7 de marzo de 2010

Adelante, muchacho





Dime si no se parece al ex presidente Alan, Rocío. Prorrumpió el abuelo. Éste es igual a su padre, sin lugar a dudas es un Ochoa, lleva el porte, la talla, la pinta y el sello de un Ochoa, a ver párate, párate, no te digo, este va a ser más alto que su padre, más alto que su abuelo. Ensalzaba el viejo a sus anchas, con el alborozo de una carcajada que sonrosaban sus cachetes fofos, a ese aun pequeño, retraído y regordete niño que pertenecía a su más distinguida estirpe: Yo.

Rocío, mi madre, de forma obsequiosa, lo escuchaba muy atenta, mientras las tías, primas y primos presentes nos pulverizaban con sus ojos de rechazo y sus risitas fabricadas.

Y cómo le va en el colegio. Curioseó el veterano. Muy bien, don Felipe. Contestó mi madre. Gracias a Dios ocupó el primer puesto este año. Ah caramba, chanconcito me resultó el muchacho. Se admiró el inmenso hombre, mientras escrutaba gesticulando a la concurrencia de par en par, y la copa de coñac que mecía suavemente en su mano amenazaba con rebasar.

Fijo que lo de inteligente lo heredó de su padre. Prorrumpió la tía Estela, con una risita maliciosa, dirigiéndose a la espontánea tía Beatriz mientras ambas estallaban en un mar de insoportables carcajadas.

Mi madre emuló una de las sonrisas de la casa de los Ochoa, cual cumplido concedido, reír en ese entorno se aproximaba a mandarse al demonio pero con maneras.

Las carcajadas cesaron, el abuelo tomó un sorbo de la copa, posó su pesada mano sobre mi cabeza, y me preguntó: Tu abuela me contó que te encanta ir a la iglesia, es eso cierto, muchacho, te agrada la misa, te gusta escuchar la palabra del Señor.
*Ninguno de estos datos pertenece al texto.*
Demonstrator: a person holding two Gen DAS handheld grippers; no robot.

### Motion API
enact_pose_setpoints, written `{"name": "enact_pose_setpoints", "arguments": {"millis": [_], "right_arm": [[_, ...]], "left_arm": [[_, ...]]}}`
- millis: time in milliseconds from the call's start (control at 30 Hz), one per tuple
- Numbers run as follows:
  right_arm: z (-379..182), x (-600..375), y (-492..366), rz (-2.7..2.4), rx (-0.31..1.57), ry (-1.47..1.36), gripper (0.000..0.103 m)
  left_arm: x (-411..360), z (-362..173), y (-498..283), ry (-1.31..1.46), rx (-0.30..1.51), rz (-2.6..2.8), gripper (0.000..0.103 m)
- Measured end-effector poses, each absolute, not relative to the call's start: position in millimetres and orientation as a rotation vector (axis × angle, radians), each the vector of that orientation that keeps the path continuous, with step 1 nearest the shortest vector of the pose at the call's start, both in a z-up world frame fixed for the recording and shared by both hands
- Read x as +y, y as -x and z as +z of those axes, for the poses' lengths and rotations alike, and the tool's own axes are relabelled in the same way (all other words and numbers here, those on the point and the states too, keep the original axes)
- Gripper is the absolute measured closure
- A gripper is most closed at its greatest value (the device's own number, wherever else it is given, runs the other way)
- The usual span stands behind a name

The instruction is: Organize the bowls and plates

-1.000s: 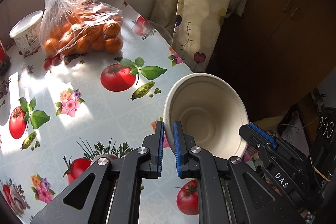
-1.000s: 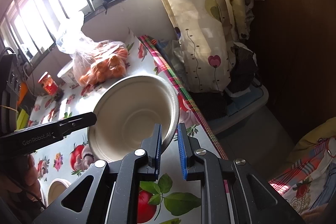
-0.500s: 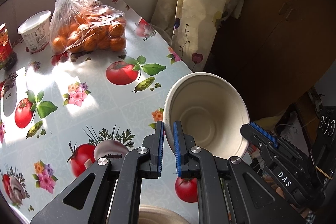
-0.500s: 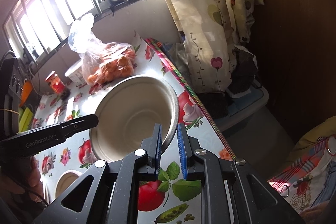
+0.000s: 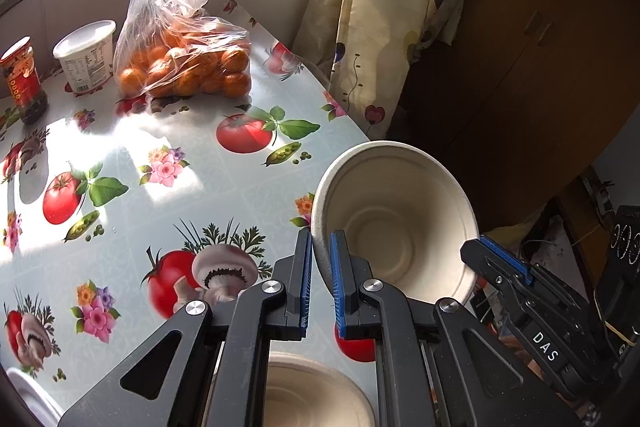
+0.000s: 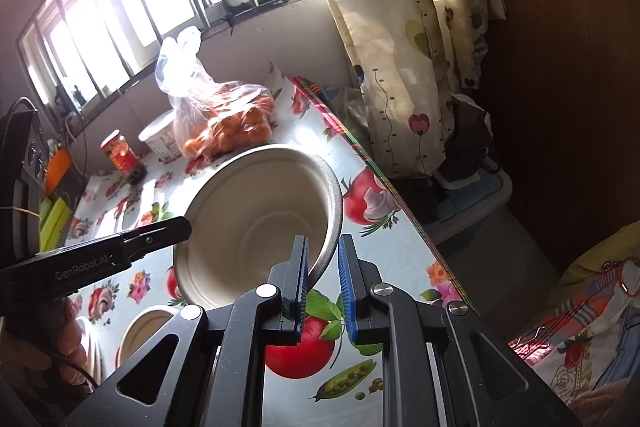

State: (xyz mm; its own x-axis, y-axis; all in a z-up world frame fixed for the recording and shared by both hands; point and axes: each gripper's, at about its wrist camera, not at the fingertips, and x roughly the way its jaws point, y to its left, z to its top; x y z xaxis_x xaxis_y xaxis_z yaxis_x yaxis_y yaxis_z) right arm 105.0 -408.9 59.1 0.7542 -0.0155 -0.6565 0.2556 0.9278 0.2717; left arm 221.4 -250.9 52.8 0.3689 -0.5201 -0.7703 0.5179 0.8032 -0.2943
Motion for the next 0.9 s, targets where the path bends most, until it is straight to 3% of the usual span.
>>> {"name": "enact_pose_setpoints", "arguments": {"millis": [900], "right_arm": [[68.4, -352.0, -74.4, -0.066, 0.686, -0.339, 0.088]], "left_arm": [[-182.0, 57.0, -190.0, 0.1, 0.959, -0.623, 0.093]]}}
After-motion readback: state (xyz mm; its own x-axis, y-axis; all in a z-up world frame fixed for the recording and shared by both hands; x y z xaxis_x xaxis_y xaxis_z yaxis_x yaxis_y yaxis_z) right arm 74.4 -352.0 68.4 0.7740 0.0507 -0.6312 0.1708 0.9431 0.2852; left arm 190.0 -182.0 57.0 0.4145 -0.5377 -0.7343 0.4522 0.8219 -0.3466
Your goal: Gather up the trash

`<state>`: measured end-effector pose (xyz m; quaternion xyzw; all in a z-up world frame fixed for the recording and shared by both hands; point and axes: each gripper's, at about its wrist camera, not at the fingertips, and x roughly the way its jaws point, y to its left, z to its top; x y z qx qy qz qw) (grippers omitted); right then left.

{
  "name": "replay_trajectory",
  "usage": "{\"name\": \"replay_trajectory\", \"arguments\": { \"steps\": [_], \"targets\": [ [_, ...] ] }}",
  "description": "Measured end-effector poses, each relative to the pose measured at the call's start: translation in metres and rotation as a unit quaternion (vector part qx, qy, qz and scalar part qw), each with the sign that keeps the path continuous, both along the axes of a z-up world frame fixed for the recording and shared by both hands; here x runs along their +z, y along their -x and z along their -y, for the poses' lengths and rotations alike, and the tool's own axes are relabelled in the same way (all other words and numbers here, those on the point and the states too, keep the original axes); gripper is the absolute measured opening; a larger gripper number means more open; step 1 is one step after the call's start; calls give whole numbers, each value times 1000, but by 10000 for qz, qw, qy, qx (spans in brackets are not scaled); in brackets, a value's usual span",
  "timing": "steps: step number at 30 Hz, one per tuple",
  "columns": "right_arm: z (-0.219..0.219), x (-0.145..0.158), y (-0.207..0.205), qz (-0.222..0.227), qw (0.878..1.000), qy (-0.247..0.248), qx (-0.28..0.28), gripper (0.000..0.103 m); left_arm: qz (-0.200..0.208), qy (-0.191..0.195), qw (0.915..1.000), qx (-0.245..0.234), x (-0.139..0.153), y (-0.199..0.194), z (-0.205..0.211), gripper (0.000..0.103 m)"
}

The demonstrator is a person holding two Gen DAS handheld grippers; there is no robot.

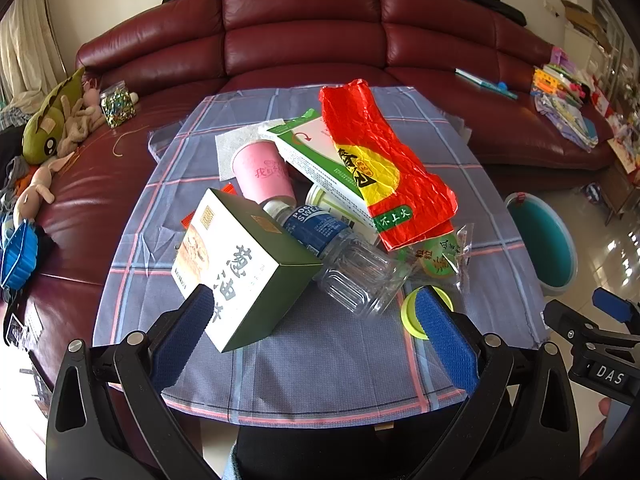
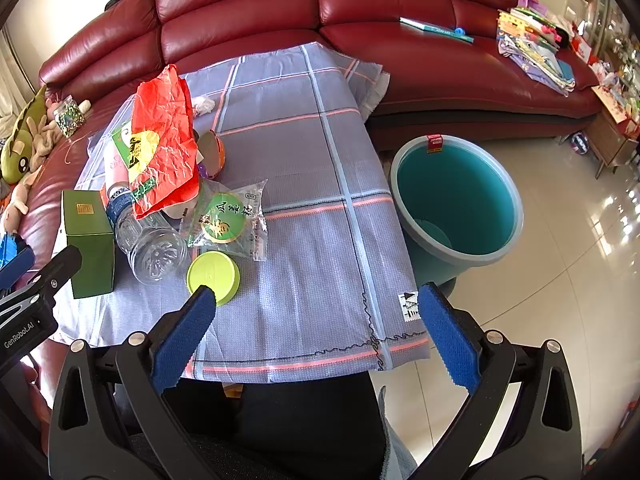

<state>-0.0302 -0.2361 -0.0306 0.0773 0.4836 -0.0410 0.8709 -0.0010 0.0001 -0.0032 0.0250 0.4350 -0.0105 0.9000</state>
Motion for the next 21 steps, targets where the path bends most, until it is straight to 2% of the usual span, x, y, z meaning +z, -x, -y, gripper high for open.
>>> {"name": "replay_trajectory", "arguments": {
  "steps": [21],
  "targets": [
    [-2,-2,-2,-41,10000,11,-3,97,-23,6,10000,0,-3,0,1,100]
  ]
}}
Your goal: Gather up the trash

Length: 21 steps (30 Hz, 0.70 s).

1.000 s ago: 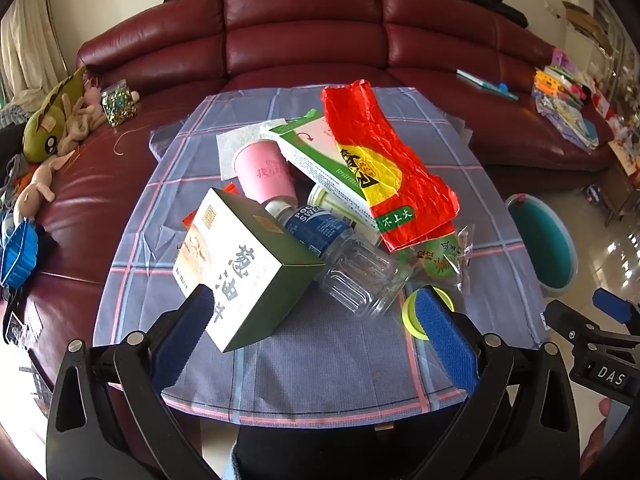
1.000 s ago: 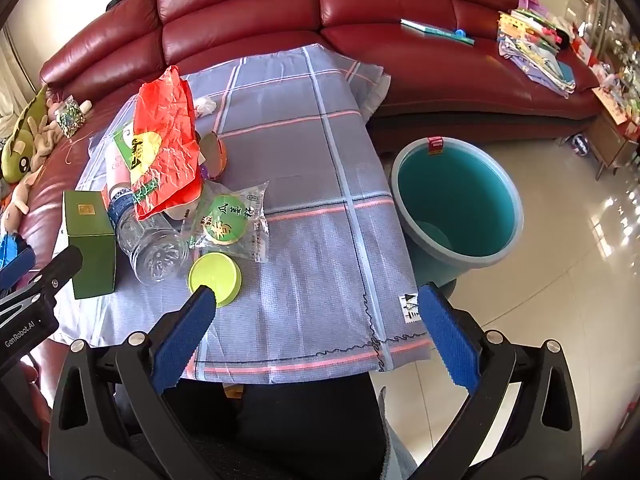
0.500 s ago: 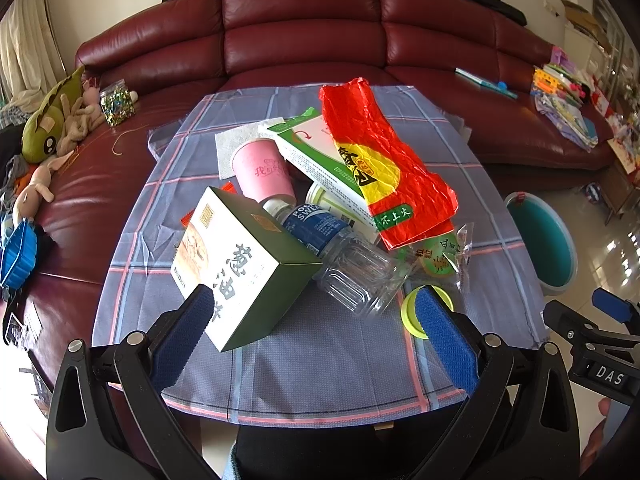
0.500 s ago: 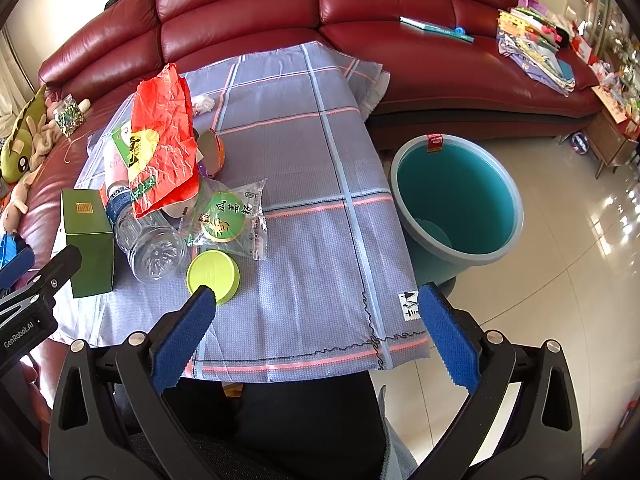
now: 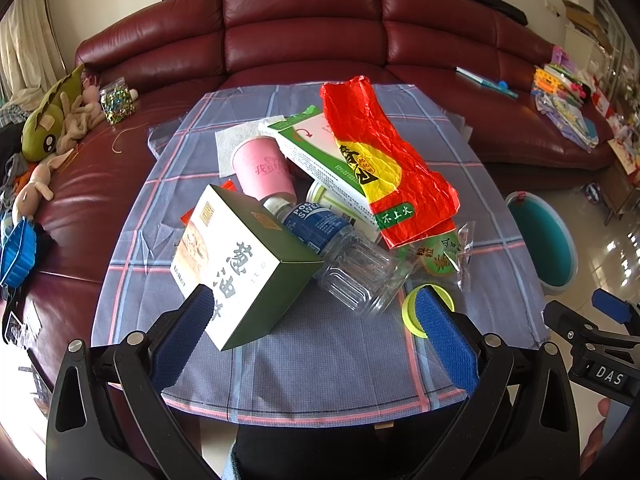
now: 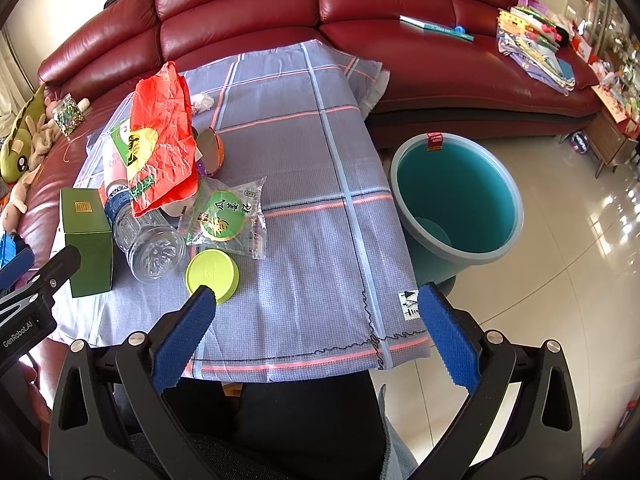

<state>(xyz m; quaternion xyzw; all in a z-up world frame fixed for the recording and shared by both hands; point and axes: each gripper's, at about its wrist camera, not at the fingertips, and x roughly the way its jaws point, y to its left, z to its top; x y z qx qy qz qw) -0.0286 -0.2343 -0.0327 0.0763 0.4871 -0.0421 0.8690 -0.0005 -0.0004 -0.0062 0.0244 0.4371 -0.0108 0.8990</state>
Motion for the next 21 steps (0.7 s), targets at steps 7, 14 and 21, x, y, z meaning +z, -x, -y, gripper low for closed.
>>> {"name": "replay_trajectory", "arguments": {
  "steps": [7,14,21],
  "targets": [
    [-1,-2,0,-29,10000,2,13,97,-9,6,10000,-3,-1,0,0,100],
    [-2,-2,-1,-66,10000,0,32,97,-123,100,9998,95,-5,-4,-11,100],
    [-6,-3,-8,-113,9999,11,118,97,-420,649,9951,611,-12,-14,-72,100]
  ]
}}
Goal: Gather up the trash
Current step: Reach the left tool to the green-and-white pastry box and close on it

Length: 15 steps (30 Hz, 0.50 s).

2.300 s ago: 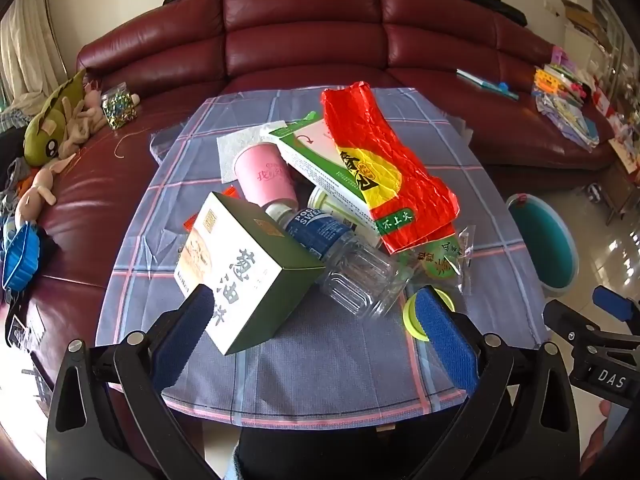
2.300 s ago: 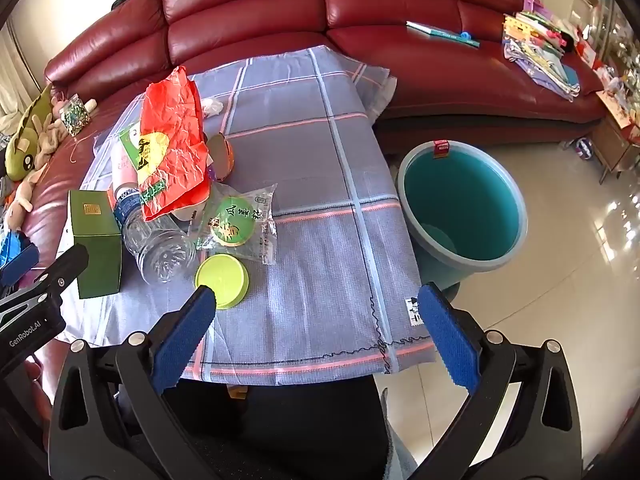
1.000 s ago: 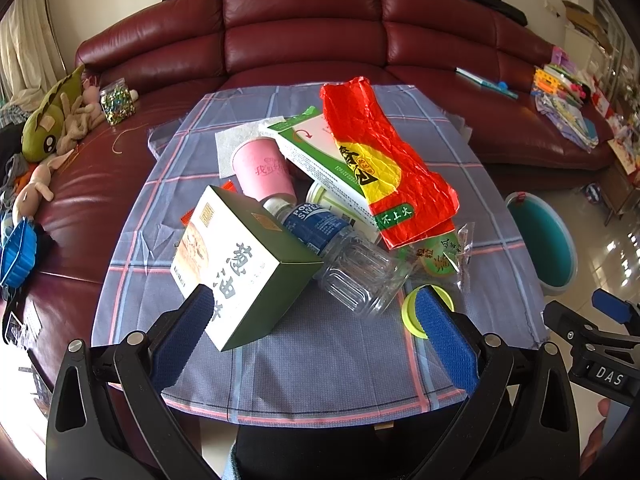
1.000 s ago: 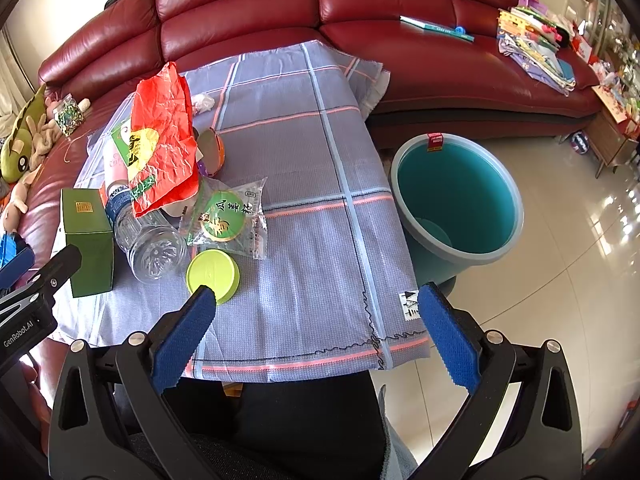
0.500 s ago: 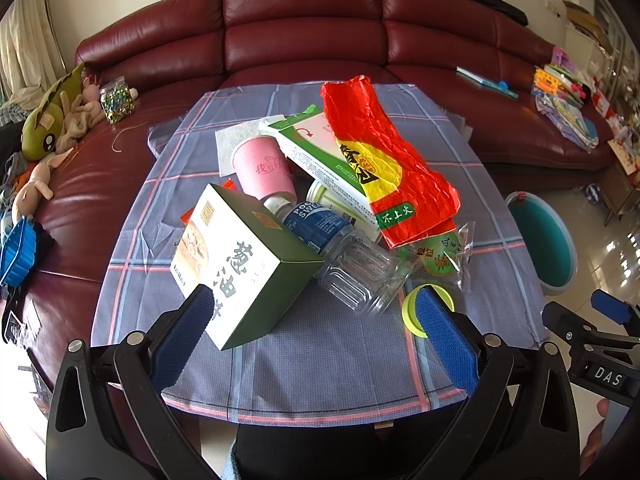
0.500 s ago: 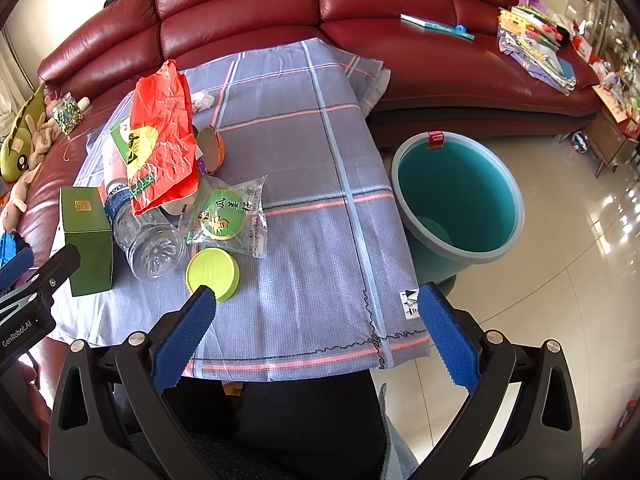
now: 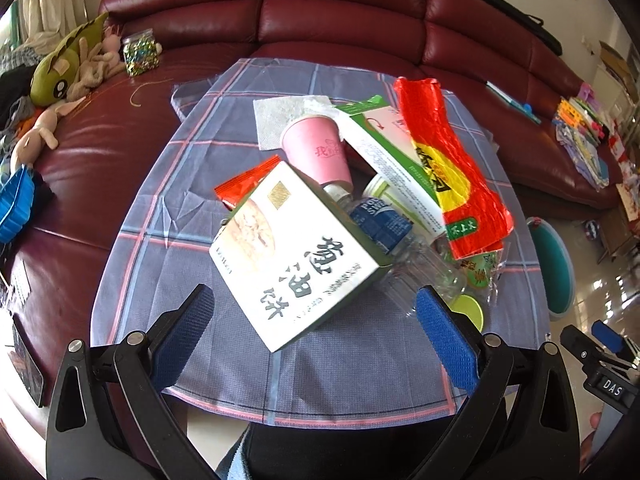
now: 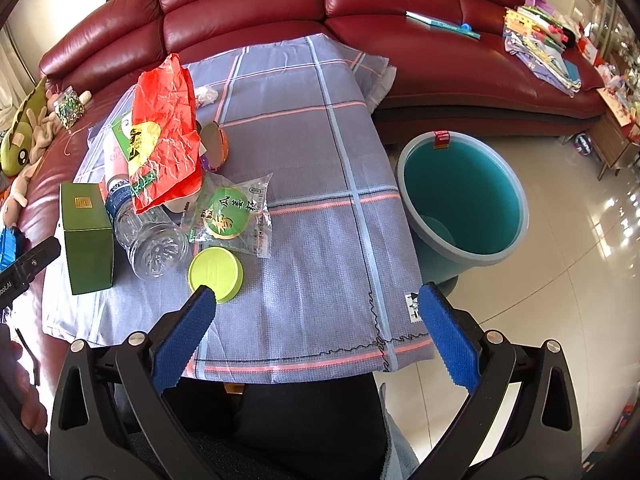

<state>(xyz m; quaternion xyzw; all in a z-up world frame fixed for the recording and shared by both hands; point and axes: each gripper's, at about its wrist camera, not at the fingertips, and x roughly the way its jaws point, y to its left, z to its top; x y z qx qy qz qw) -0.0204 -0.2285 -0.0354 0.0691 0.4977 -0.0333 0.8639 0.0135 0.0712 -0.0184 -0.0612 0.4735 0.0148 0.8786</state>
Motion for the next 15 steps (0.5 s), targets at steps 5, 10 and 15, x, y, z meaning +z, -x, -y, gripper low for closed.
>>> {"name": "replay_trajectory", "arguments": {
  "steps": [5,10,15],
  "targets": [
    [-9,-1,-11,-57,9997,-103,212,97,-352,277,9990,91,-12,-10,-22,100],
    [-17,-8,-23,-199,9993,-75,294,97,-538,543,9971,29,-12,-29,-25,100],
    [-30,-2,-35,-157,9982,-114,574,97,-376,114,9992,-38,-6,-34,-32,100]
  ]
}}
Fijé la mirada temerosa en su decrépito rostro y sacudí la cabeza. Le gusta mucho, don Felipe. Mi madre asistió a la respuesta. Con decirle que me pidió que hablara con el Padre Francisco para que él fuese su monaguillo en las misas dominicales. Ah caray. Se turbó el viejo. Quiere ser curita el muchacho. Bueno es propio de la edad. Prosiguió el sexagenario. Luego se le pasará, ya verás, mocoso, serás un mujeriego, un playboy como tu abuelo, sino calcula cuantos tíos tienes. Sin lugar a duda mi Pierre será un donjuán. Garantizó mi madre. Hasta me resultó todo un romántico, don Felipe. ¿Romántico? Se asombró él. Así es. Continuó ella. Le encanta tocar el piano, siempre le pido que me engría con Ballade pour Adeline, es la que mejor le sale. Pero sobre todo le encanta escribir poemitas. ¿Poemitas de amor? Preguntó con sorna el viejo. Sí, de amor. Respondió ella. El abuelo me contempló con sus ojitos diminutos y graciosos. Acaso estás enamorado, muchacho. Me preguntó. No, abuelito. Respondí al fin. Escribo porque me gusta.

Y nos puedes deleitar ahora con uno de tus poemas. Propuso él. Vamos, amor. Me alentó mi madre. Recítale uno de tus poemitas al abuelo, que tiene muchas ganas de oírte. Me puse de pie, enterré la mirada al suelo, y en mis adentros rebuscaba el verso inicial de uno de ellos.

Sólo espero que no seas como ese que se hace llamar mi hermano, muchacho. Increpó el enorme hombre. También le gustaba mucho escribir, desde muy niño, como tú. Mi padre era feliz oyéndolo exclamar sus poemas de palabras ampulosas y difíciles. Muchas veces llegue a pensar que ni él mismo lograba comprender esas frases enrevesadas y armoniosas. Hasta que después de muchos años publicó un libro en el que se dedicó a perjudicarme. Eso indignó a toda la familia, por supuesto. Nunca hagas eso, muchacho. Nunca emplees el lápiz y las hojas para dañar a los demás, en pocas palabras: nunca seas una mierda. Bueno, ahora sí, basta ya de malos recuerdos. No valen la pena. Adelante, muchacho.